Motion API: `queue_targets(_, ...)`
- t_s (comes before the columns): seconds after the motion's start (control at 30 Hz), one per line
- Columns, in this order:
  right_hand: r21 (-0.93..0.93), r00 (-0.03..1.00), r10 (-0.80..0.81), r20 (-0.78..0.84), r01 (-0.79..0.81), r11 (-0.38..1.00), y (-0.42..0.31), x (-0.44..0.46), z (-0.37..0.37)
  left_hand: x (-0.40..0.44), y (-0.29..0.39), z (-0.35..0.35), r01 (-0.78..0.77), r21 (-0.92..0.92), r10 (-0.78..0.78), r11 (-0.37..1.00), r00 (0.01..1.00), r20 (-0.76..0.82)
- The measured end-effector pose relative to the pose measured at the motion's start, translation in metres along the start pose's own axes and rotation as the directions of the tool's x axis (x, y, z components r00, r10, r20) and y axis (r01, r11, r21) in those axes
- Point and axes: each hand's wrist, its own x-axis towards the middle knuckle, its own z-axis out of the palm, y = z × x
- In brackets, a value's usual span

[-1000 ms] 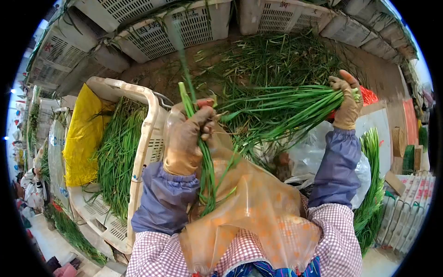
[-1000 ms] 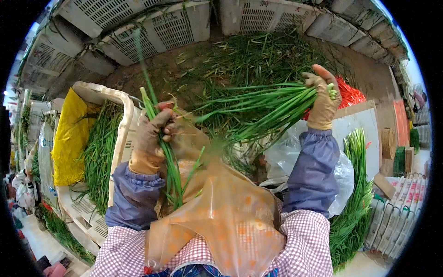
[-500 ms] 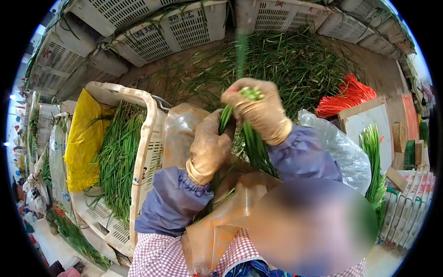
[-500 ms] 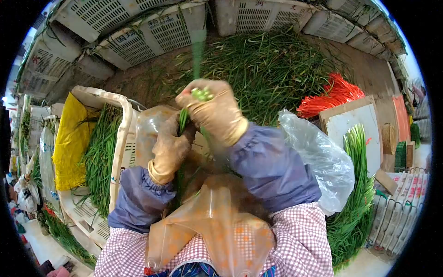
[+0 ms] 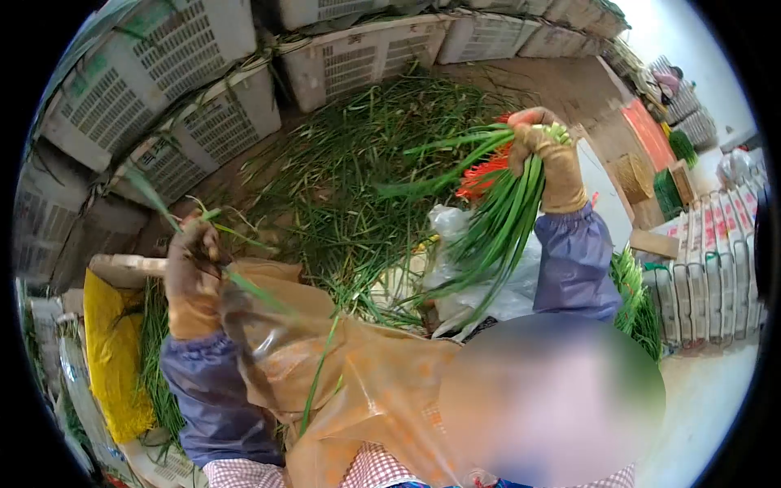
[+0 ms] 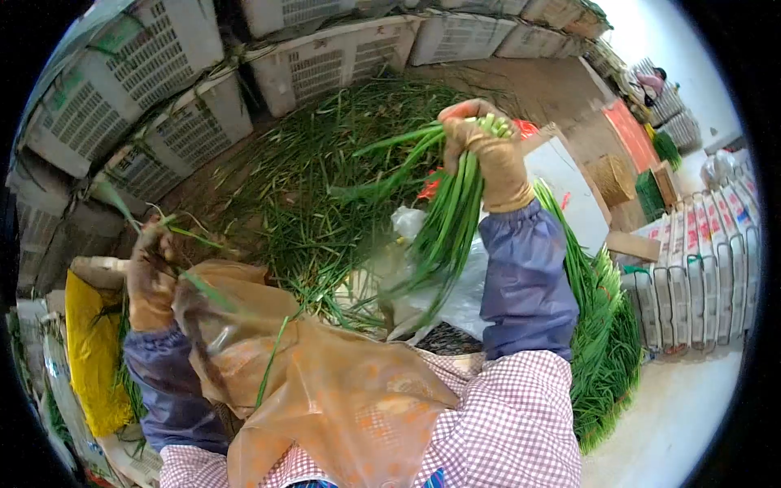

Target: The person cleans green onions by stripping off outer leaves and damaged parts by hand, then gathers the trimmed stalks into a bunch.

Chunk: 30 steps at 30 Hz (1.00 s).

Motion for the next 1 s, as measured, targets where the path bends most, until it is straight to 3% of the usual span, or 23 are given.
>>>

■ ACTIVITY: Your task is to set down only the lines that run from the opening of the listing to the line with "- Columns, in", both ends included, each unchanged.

■ EXERCISE RESULT:
Motion API: `queue_targets(_, ...)`
- t_s (comes before the columns): seconds after the motion's start (control at 30 Hz), one per line
- Columns, in this order:

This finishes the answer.